WHY SHOULD WE CARE what the global economy will look like in, say, forty years' time, asks Chris Mayer in the Rude Awakening, and what does it mean for your investments today?

Dr.Marc Faber, the 63- year-old Swiss editor of the well-regarded Gloom Boom & Doom Report, recently addressed the question.

China ought to be the world's largest economy by then, Faber predicts. The economies of the US and India, should be neck and neck for the No. 2 spot – about 60% of the size of China's. A distant fourth, at maybe a quarter of the size of the US economy, will be Brazil, followed closely by Mexico, Russia, Indonesia and Japan.

That's a very different world than the one we live in now, where the US is No. 1 by a large margin and the European countries, such as Germany and the UK, still figure prominently. What interests us most though, is not so much the destination of 2050, but the path of growth to get there.

There are as many ways to show this growth trend as there are golf balls in the water at No. 15 at my local golf course. But Faber cites the trend in motor vehicle sales to illustrate the trend.

You can see that the "Emerging 16" – the largest of the emerging markets, which includes China and India – caught up and passed the US, the European Union and Japan in 2008 as the world's largest auto markets. What's interesting here is that even in this recession that gap has widened.

There are all kinds of ideas that spin out of just that one observation. Cars don't operate in a vacuum. They require an entire operating system to run, as software does. You need roads, for instance, and you need gasoline stations and gasoline. You need a lot of oil.

Just think about oil for a minute. The US eats up about 25 barrels of oil per capita per year. Even countries such as South Korea and Japan consume around 15-20 barrels of oil per capita per year. China and India are tiny compared with that. China is at 1.5 barrels of oil per capita annually. And India barely registers.

So one can only imagine that as these economies grow and take up more of a share of the global economy, their oil consumption will rise exponentially. As far as investing goes, it boils down to investing in what these economies need, but don't have.

In other words, we ought to ask the question, "For which commodities will demand not collapse?" Faber presents a chart that provides a partial answer. The chart presents China's proven reserves of each commodity as a percentage of the world's total reserves.
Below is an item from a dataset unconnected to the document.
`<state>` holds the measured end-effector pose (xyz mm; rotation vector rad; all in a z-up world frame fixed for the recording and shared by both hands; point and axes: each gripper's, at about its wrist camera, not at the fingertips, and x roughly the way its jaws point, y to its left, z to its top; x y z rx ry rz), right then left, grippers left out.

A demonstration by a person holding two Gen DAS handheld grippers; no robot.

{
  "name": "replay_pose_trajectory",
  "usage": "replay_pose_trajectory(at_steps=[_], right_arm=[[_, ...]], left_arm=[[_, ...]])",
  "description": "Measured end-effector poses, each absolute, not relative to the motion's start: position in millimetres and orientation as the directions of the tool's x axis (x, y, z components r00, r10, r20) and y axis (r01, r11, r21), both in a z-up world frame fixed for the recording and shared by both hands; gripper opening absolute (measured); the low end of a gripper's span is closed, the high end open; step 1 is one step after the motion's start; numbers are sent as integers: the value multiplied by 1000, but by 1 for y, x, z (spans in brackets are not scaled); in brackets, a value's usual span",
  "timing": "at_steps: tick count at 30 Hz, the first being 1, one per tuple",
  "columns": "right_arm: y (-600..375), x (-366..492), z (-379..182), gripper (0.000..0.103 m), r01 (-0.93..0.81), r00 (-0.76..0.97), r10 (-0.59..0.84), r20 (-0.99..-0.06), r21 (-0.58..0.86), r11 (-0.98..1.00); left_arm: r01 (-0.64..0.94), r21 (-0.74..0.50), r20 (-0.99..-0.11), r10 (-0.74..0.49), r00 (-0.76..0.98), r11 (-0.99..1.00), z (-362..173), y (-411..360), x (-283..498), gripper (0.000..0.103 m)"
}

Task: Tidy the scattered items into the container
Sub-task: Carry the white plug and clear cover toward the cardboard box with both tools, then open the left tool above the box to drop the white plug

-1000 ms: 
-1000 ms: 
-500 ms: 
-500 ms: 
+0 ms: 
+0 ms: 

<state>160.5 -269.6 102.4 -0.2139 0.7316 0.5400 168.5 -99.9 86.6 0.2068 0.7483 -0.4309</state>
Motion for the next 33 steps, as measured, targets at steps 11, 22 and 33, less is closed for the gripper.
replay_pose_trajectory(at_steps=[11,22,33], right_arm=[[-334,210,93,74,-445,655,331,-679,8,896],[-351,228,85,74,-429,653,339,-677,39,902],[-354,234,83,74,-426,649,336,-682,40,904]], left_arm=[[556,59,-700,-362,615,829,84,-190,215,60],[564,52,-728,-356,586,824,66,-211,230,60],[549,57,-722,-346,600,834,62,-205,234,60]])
This chart does not include the agricultural commodities like soybeans and potash that China has in very short supply, but the chart does include many other important (and investible) commodities like copper, natural gas, uranium, bauxite (important in making aluminum), chromium (a steel additive) and manganese (important for making stainless steels). As investors, the left-hand side of the vertical line on the chart is where you want to be.
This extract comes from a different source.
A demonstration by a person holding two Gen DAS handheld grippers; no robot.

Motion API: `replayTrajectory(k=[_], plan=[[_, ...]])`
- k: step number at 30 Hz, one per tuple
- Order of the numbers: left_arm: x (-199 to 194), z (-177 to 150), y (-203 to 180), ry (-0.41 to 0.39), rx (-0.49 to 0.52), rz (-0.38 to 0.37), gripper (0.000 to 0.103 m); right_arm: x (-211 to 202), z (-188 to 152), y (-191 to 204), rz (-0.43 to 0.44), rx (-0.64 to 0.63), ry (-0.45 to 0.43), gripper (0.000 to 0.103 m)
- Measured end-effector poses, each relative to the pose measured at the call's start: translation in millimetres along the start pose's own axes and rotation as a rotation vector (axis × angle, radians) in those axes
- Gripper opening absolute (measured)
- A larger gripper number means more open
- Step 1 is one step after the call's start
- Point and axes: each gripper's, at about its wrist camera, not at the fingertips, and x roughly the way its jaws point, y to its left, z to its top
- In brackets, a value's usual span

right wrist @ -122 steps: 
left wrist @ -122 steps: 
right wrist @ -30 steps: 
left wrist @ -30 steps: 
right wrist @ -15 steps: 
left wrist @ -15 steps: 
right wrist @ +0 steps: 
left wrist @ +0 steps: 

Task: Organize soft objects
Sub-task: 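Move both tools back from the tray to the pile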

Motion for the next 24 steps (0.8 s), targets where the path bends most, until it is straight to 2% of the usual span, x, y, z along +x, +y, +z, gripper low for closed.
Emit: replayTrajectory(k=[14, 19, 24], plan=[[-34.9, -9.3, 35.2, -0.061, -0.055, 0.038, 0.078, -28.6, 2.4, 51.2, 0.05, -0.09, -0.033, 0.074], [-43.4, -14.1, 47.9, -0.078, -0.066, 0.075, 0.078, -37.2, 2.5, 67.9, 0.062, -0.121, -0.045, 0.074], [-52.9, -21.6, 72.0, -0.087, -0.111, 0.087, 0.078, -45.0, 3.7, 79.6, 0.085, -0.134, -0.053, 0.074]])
The commodities bull market, Faber ventured, is still on, though he cautioned that the road will be bumpy. Even in commodity bull markets, 50% corrections are common.

"Hard asset booms are fueled as much by pessimism about economic prospects as by optimism about a continuously high appreciation of the commodity in question," Faber explains. "In this sense, commodity booms are characterized by greed based on fear."
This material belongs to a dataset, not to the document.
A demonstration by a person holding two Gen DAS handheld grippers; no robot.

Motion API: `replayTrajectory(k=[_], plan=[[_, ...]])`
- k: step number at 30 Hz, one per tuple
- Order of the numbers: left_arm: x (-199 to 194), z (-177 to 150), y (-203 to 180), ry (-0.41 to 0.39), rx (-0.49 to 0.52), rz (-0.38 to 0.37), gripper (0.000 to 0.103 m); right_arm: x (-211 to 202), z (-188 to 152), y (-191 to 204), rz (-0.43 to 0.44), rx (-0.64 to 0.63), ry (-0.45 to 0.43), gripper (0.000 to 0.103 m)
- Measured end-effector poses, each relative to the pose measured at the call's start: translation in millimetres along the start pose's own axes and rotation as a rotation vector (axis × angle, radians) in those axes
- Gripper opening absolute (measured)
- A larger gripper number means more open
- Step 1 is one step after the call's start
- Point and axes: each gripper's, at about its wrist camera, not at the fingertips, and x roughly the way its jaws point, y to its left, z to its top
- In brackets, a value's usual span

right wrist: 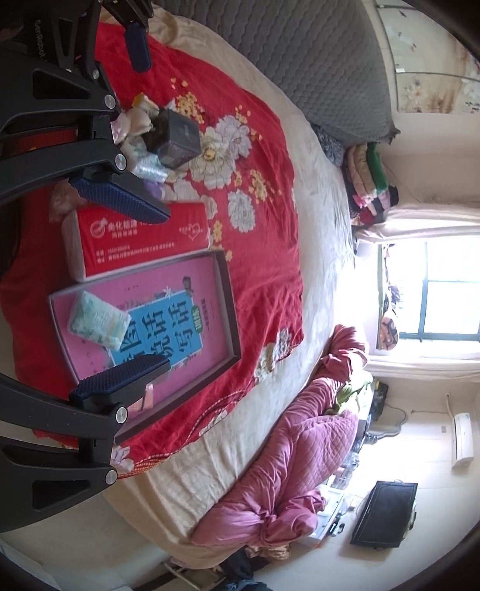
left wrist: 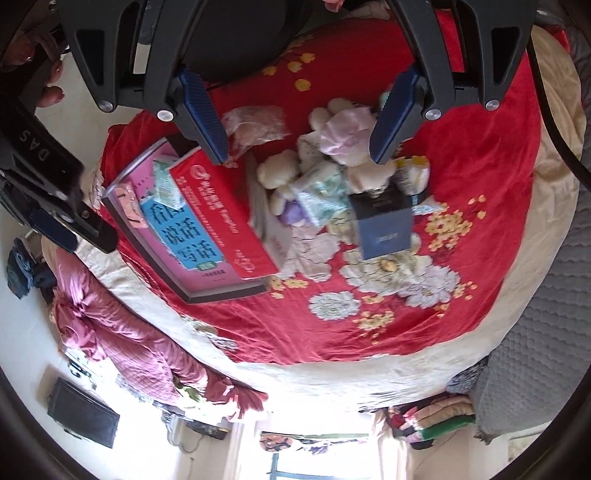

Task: Organize soft objects
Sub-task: 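Move both tools back from the tray to the pile, then grasp the white snack bag with the left tool while the right tool grasps the teddy bear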

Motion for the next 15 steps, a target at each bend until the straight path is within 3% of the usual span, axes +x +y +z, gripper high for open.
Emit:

On the question of the US Dollar, Faber is emphatic that we would see it lose value against the real world of things. Faber predicts that sooner or later we would have major inflation thanks to government stimulus and money printing. Therefore, Faber is long Gold and silver.

He also thinks Japanese equities are depressed and points out that many Asian equities are near 20-year lows, except China's. He also likes financial services in emerging economies and infrastructure stocks. On this latter idea, Faber said, "There are bottlenecks everywhere," and noted a potential problem of delays or cancellations. He likes farmland, too.

As for what to avoid, Faber says turn your nose up at real estate and government bonds. There are also potential oversupply problems in tourism, with too many hotels, resorts and the like. Faber cautioned against these industries...and there are certainly too many government bonds as well.

We'll see how it plays out, but I'm with Faber. The world is changing dramatically. And it's the emerging markets that will provide the light at the end of the tunnel.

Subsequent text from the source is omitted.